RACISMO ESTRUTURAL: O SABER NÃO PODE SER INFÉRTIL

      “Nasço, logo temo!”. Máxima justificável num contexto sangrento em que às violências perpetradas contra às pessoas negras eclodiram nos meios midiáticos, descortinando (o que nunca esteve encoberto) o racismo estrutural que persiste em existir em pleno século XXI e em vitimar, especialmente, pessoas negras, herança sombria do Brasil colonial, detentor da razão; sei que Descartes discordaria. País este, erigido por mãos de pessoas arrancadas do seu seio familiar para serem escravizadas, tratadas como “peças”, ou seja, mercadorias; muitos não resistiam e morriam no transporte da África até o Brasil. Após quatro longos séculos de escravidão, maus-tratos, mutilações e torturas, os negros estavam libertos perante à lei. Como último país escravocrata da América Latina, em 13 de maio de 1888, é sancionada, pela princesa Isabel, a abolição da escravidão no Brasil, momento a se comemorar, porém, com ressalvas. Os negros estavam livres, entretanto, sem-terra, sem trabalho; sem comida. Sem lar. Abandonados à própria sorte na medida em que à Lei Áurea não previa mecanismos legais de assistência aos libertos, diferente do que aconteceu nos Estados Unidos, com a emancipação dos escravos na guerra de secessão, que teve acompanhamento de leis de assistência e mecanismos que auxiliavam os negros a se inserirem na sociedade.
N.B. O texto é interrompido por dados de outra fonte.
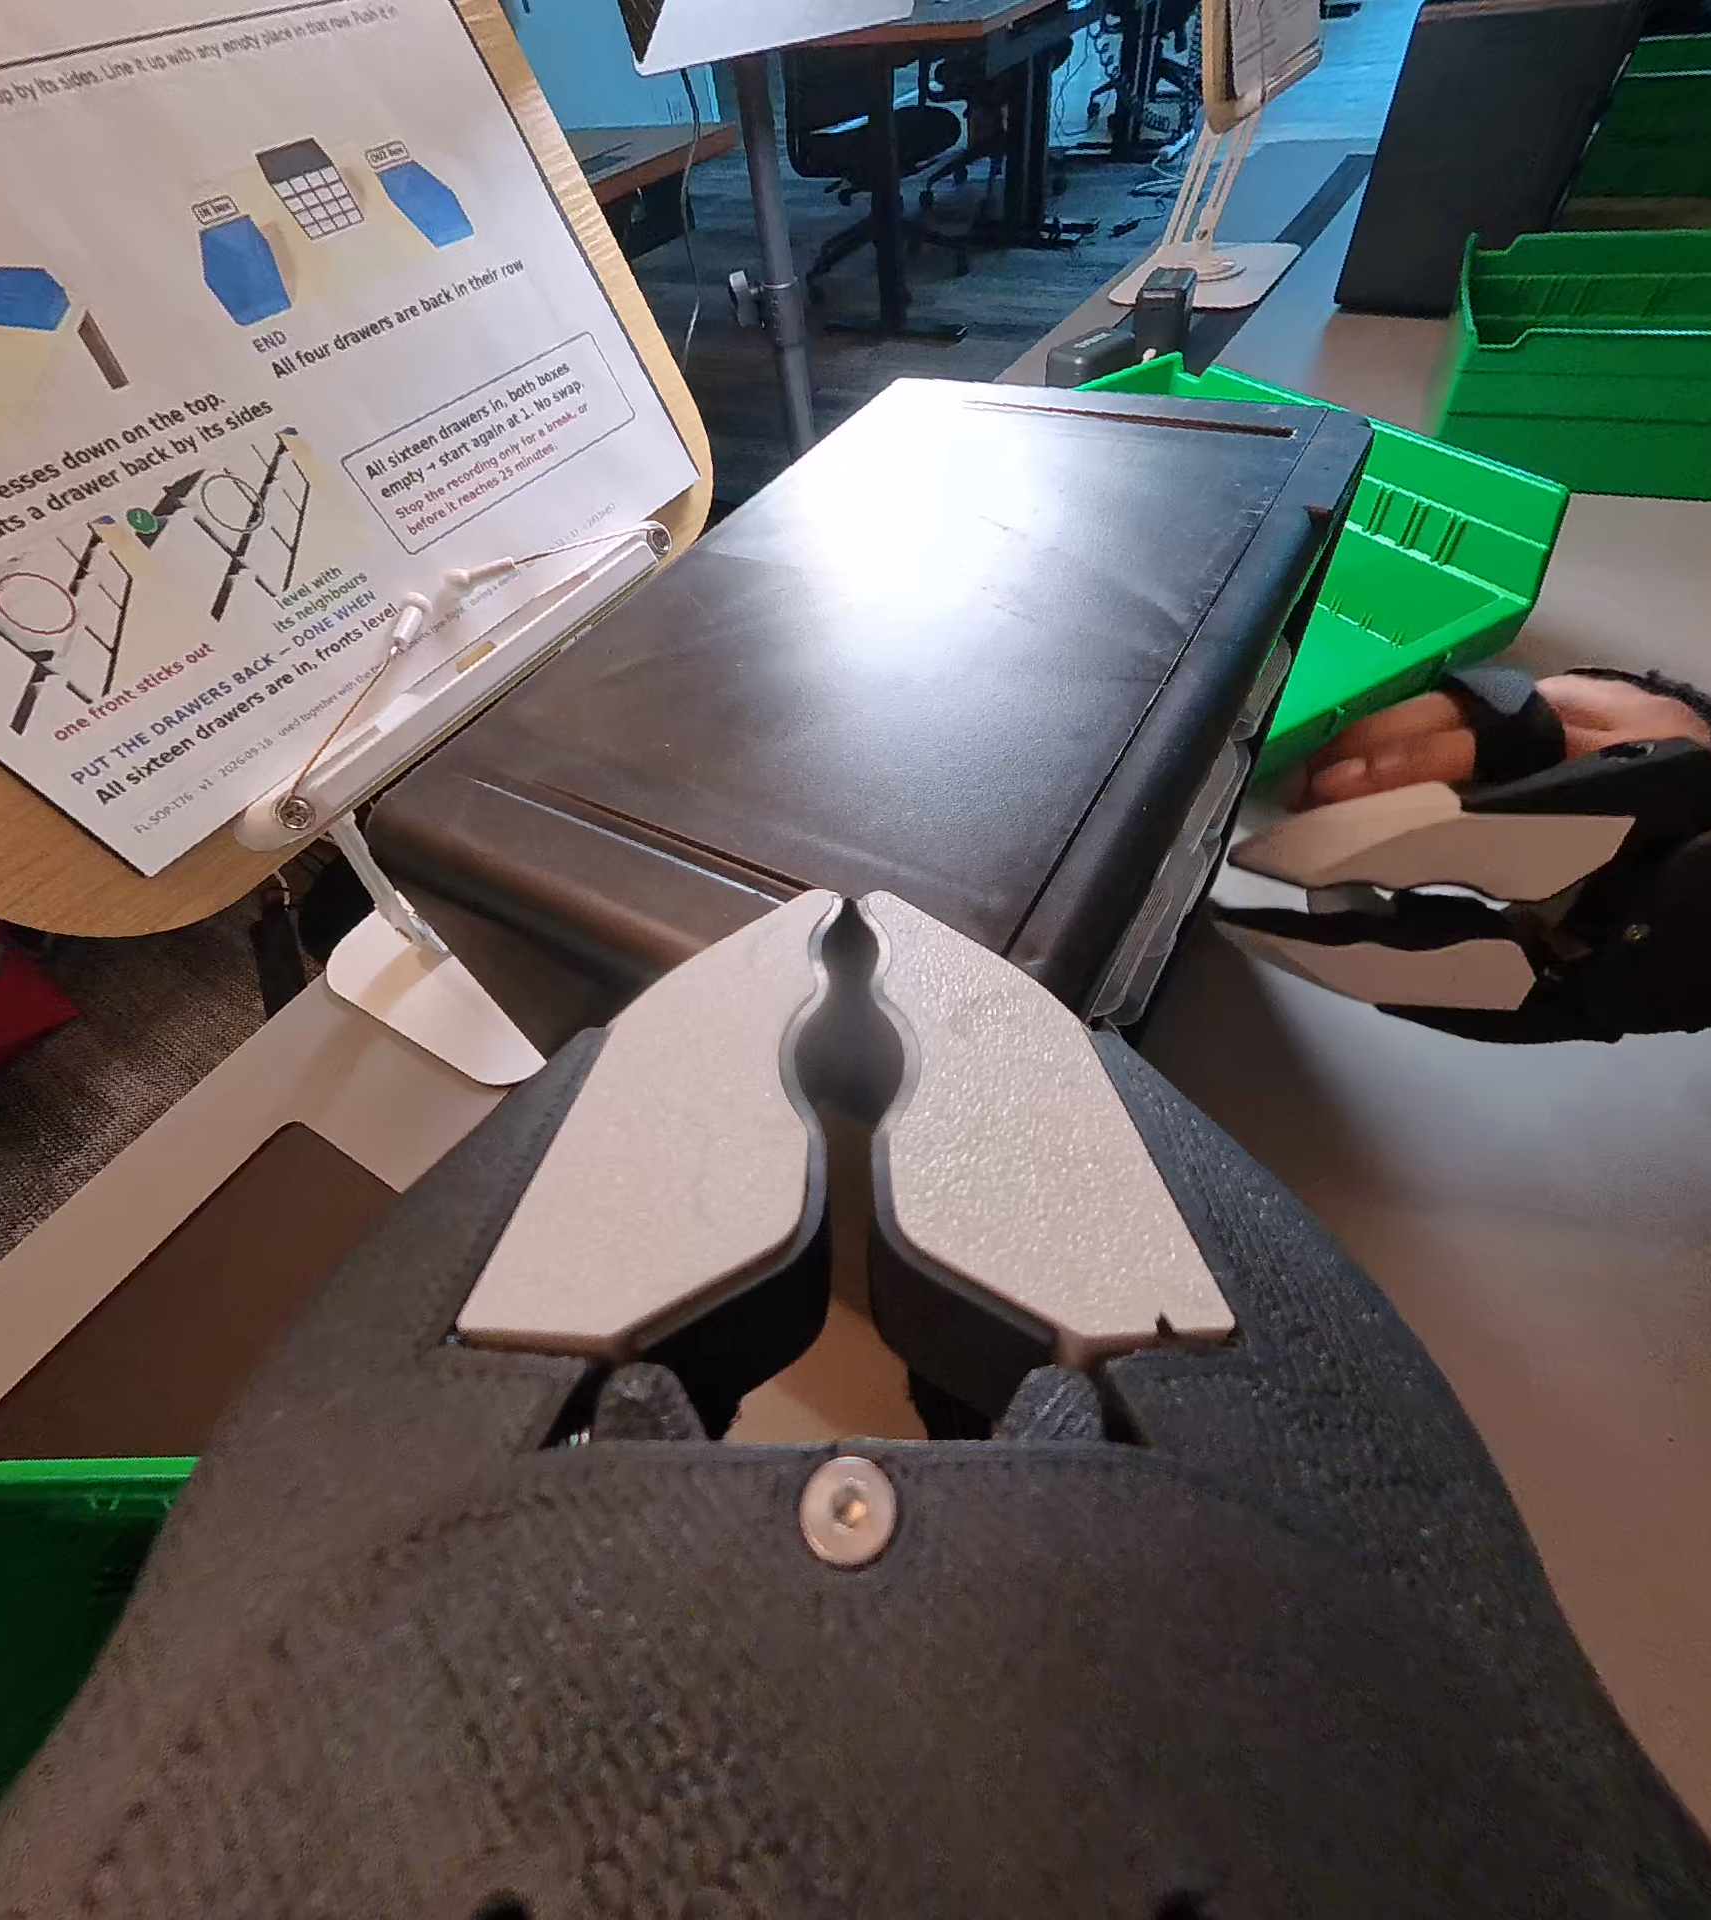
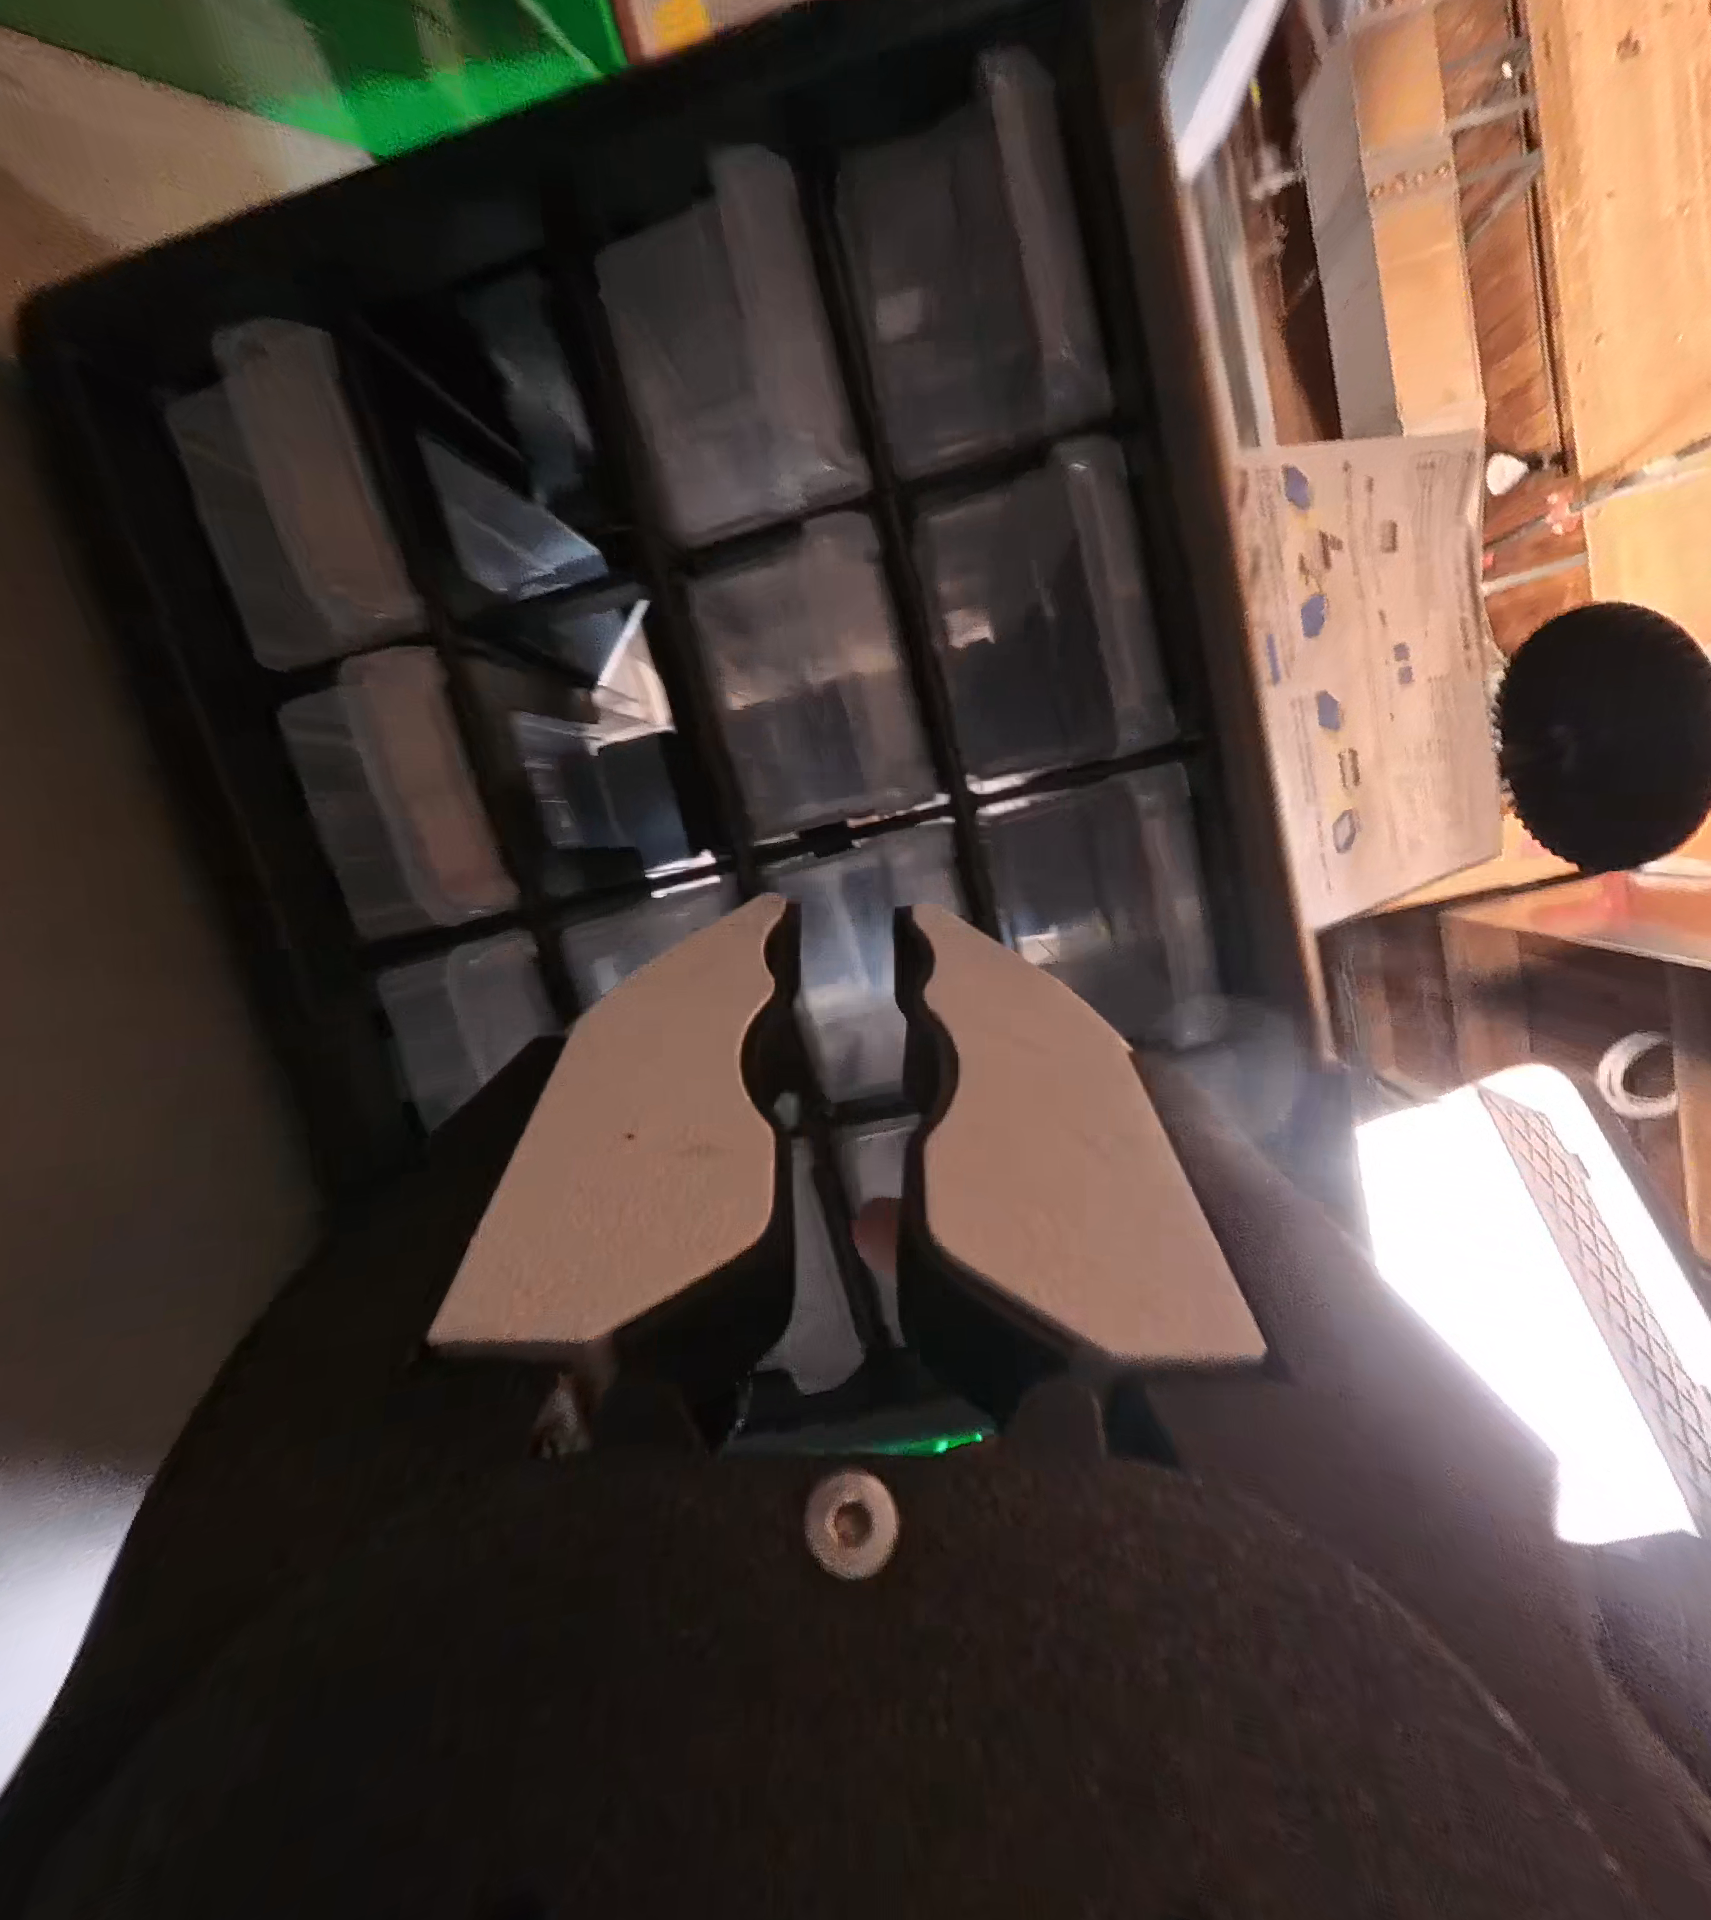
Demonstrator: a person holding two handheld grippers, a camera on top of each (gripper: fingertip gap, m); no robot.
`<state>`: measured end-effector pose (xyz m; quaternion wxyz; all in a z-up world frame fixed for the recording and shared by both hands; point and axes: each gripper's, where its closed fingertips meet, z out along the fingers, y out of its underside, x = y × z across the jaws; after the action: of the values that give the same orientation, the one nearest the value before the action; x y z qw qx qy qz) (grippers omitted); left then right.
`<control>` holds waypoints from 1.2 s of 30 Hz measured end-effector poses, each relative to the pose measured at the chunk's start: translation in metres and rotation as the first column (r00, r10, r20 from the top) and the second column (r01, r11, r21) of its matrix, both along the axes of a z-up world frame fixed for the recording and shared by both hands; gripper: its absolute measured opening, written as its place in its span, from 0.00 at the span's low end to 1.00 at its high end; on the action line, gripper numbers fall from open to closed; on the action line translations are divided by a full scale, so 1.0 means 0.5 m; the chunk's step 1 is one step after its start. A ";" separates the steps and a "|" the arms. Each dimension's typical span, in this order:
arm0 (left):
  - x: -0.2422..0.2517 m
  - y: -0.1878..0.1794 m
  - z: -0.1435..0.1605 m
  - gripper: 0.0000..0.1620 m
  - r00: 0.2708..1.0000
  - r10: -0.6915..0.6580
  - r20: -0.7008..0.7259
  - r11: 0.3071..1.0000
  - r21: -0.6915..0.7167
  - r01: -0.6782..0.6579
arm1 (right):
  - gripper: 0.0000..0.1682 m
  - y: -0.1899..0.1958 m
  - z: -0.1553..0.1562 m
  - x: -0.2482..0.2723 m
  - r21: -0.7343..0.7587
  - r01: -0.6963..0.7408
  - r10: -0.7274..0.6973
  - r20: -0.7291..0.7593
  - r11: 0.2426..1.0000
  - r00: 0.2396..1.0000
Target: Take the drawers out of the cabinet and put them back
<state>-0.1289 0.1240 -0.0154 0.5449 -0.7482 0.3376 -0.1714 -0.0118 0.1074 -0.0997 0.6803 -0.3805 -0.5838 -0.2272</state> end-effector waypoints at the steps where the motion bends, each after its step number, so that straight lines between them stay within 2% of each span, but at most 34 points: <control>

Diante disso, muitos negros preferiram permanecerem nas fazendas onde trabalhavam, vendendo sua foça de trabalho em troca de moradia e comida. Aqueles que foram para os centros urbanos se submetiam a subempregos, trabalhos informais e artesanato, já que não tinham nenhuma outra qualificação profissional além daquela que foram obrigados a exercer, o trabalho braçal. Ademais, o império brasileiro “libertou” os escravos e condenou-os ao ostracismo social, muitos moravam nas ruas e os que podiam ostentar uma moradia, moravam em míseros cortiços ou casas de pau-a-pique, bem longe dos centros urbanos, tendo como fator agravante o preconceito racial. Esse é o contexto gestacional que legitimou a institucionalização do racismo estrutural no Brasil, que excluí de forma substancial a população negra dos diversos segmentos da sociedade. Lei de cotas não repara isso.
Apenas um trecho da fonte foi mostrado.